The problem. Lines from the opening of the material through the line containing "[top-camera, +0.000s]" must be duplicated word for word. Pictures are not.
-----
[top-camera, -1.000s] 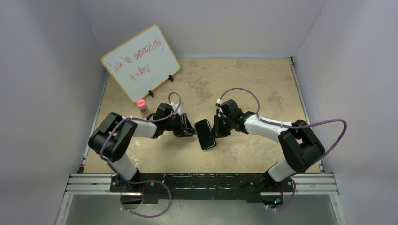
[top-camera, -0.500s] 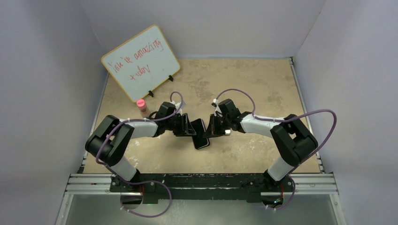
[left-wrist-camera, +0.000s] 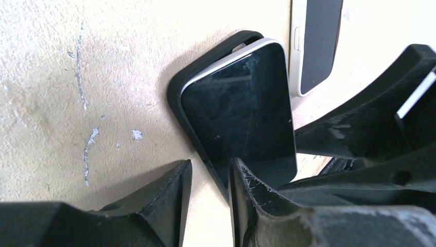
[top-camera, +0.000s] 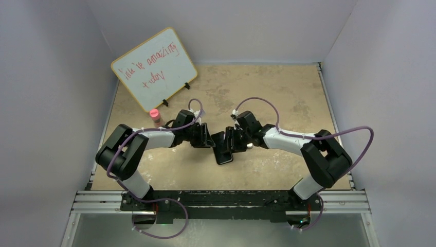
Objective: Put the phone into the phone case
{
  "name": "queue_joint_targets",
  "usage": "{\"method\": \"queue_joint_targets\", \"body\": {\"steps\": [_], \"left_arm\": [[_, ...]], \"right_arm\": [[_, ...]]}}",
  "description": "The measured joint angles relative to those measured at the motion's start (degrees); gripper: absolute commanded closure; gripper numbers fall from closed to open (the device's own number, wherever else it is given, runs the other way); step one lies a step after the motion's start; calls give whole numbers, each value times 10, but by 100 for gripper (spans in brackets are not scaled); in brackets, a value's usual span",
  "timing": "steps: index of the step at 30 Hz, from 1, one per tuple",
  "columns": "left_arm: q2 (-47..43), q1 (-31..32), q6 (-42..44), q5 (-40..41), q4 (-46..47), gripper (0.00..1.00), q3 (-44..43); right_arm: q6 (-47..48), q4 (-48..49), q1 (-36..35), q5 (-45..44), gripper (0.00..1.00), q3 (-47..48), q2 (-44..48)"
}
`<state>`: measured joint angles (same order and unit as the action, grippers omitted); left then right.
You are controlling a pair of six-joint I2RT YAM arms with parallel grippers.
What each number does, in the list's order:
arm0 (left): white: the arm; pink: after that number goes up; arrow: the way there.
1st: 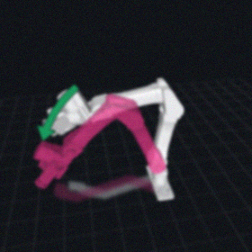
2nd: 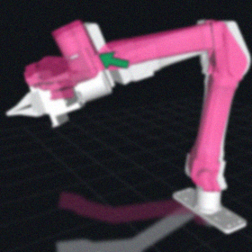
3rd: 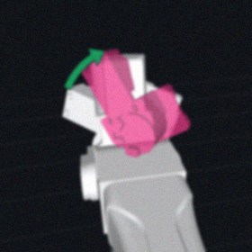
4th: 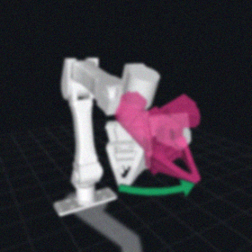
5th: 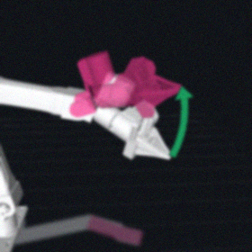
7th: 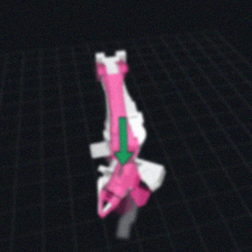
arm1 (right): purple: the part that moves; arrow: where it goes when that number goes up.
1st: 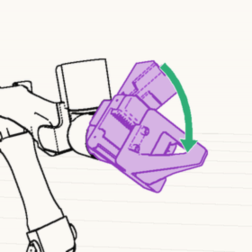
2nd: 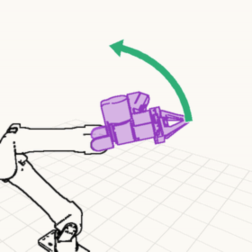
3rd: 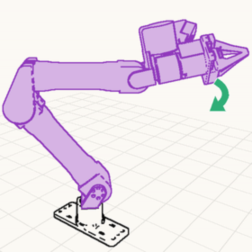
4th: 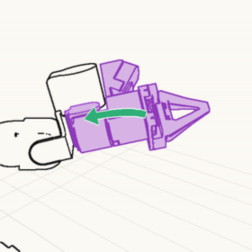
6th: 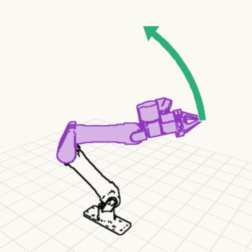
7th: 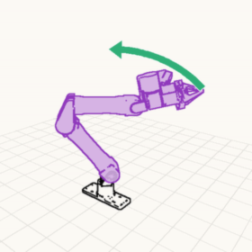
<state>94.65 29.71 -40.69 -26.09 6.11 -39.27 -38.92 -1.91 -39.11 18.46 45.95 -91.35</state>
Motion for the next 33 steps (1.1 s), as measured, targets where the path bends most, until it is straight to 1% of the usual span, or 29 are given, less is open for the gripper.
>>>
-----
Answer to the problem.
[top-camera, -1.000s] 
[top-camera, -0.500s] 
[left-wrist-camera, +0.000s] 
[top-camera, +0.000s] 

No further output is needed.